What this task involves> Taking the line with "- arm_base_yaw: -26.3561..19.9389" as the first and the line with "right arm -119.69" as the last, set down exactly every line in that range from the entries below, and no more.

Recorded data
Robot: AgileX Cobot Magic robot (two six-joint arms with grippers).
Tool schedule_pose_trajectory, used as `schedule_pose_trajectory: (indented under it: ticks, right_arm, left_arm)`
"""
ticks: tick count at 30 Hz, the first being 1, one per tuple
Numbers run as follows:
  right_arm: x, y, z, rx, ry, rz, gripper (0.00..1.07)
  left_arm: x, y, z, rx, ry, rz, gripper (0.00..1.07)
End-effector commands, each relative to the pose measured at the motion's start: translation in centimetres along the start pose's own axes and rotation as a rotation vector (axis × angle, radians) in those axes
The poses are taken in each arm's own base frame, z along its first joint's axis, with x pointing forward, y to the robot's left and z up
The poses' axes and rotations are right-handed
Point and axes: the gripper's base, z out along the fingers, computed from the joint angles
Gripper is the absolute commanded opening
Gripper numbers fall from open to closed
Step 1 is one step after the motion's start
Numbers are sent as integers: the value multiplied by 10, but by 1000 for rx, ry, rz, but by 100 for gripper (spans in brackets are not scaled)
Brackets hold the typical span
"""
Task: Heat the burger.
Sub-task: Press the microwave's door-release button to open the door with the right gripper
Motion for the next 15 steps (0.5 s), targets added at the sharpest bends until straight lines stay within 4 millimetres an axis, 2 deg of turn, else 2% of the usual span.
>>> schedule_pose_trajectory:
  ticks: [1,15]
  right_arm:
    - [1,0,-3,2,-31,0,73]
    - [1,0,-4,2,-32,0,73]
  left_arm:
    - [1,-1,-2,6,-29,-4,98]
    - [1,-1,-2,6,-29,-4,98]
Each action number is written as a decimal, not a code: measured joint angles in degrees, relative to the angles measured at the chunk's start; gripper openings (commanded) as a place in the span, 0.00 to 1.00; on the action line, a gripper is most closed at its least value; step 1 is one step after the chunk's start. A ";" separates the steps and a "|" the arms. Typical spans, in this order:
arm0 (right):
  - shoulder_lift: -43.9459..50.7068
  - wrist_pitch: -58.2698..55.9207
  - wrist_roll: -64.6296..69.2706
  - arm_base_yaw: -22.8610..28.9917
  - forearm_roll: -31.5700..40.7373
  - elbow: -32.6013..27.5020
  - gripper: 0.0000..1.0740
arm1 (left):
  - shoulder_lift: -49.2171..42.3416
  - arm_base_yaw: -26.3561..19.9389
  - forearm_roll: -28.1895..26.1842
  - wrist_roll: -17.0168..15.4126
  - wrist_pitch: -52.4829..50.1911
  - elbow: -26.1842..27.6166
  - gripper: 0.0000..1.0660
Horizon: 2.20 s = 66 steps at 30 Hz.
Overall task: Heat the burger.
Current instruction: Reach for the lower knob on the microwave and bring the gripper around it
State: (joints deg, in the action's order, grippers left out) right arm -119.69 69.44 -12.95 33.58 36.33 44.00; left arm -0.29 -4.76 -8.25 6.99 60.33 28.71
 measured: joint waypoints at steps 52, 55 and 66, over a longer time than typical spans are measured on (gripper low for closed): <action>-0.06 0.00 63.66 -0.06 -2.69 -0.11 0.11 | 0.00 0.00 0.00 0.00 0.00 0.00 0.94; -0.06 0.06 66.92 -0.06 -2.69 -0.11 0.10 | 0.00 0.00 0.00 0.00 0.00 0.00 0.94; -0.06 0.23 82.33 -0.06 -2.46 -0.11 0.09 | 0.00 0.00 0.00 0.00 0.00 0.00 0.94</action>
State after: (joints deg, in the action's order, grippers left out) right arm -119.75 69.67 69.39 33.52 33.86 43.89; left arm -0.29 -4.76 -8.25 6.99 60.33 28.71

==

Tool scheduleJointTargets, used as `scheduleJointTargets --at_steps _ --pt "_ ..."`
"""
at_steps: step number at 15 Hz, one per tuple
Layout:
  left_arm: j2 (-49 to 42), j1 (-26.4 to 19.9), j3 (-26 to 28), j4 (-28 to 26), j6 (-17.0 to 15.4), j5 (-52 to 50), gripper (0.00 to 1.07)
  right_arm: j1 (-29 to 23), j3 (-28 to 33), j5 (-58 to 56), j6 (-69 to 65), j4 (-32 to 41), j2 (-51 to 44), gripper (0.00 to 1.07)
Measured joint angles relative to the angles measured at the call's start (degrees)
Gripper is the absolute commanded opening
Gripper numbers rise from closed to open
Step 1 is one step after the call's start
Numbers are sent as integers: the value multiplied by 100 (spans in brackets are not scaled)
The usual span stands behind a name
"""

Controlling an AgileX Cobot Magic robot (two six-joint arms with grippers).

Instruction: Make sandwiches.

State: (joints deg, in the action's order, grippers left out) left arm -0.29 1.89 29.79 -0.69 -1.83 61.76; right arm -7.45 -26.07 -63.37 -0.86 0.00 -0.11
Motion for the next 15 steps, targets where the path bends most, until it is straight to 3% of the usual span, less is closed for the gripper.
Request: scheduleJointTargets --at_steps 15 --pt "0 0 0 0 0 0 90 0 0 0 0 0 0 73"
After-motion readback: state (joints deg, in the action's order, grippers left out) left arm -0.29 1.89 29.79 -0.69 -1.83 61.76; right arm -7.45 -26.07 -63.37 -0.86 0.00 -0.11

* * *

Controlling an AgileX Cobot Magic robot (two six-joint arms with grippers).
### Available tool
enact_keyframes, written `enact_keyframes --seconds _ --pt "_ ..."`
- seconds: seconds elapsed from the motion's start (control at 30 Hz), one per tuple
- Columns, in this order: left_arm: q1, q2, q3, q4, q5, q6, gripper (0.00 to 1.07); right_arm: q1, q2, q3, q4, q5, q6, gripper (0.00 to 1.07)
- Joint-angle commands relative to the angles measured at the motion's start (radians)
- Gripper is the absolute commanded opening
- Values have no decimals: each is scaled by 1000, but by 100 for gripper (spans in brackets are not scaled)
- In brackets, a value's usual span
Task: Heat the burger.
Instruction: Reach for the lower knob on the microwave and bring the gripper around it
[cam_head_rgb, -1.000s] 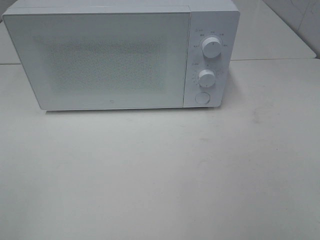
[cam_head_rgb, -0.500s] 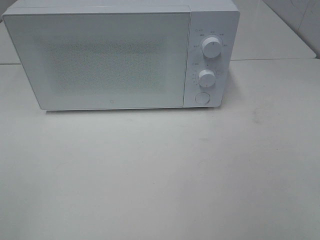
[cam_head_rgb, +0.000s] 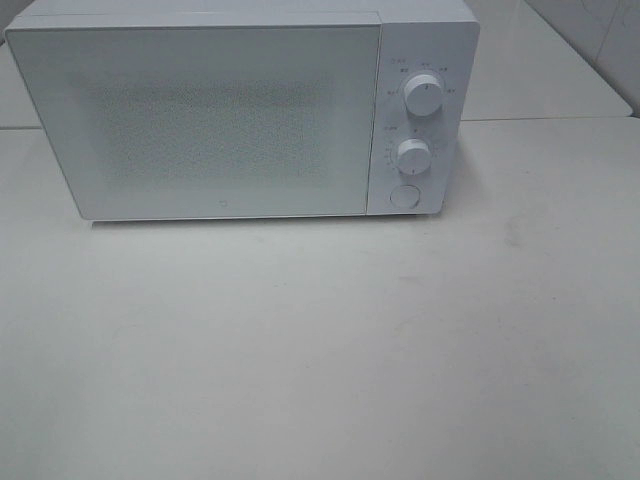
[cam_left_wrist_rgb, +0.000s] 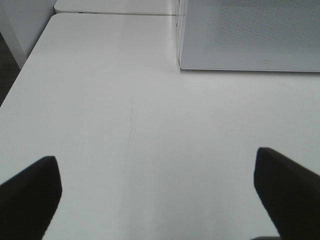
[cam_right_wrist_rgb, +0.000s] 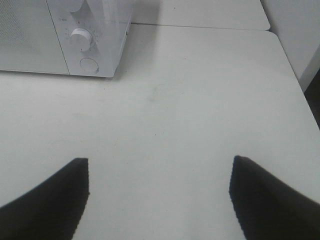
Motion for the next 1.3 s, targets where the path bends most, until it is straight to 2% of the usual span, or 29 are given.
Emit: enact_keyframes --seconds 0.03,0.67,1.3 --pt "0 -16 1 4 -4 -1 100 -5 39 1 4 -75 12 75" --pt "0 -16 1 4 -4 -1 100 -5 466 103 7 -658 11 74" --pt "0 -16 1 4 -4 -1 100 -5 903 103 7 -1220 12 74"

Exercise response>
  - arm_base_yaw: -26.3561..19.9389
  - forearm_roll: -28.1895..26.1842
  - wrist_roll: -17.0168..15.4126
  - wrist_pitch: -52.4829..50.1911
  - elbow: -26.1842..27.6166
  - gripper: 0.0000..1.0660
Horizon: 2.20 s = 66 steps at 30 Hz.
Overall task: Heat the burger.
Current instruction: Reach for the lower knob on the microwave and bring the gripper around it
State: (joints deg, in the action's order, grippers left out) right arm -119.69 69.44 -12.95 33.58 36.33 44.00; left arm -0.29 -4.76 -8.25 6.99 60.33 28.71

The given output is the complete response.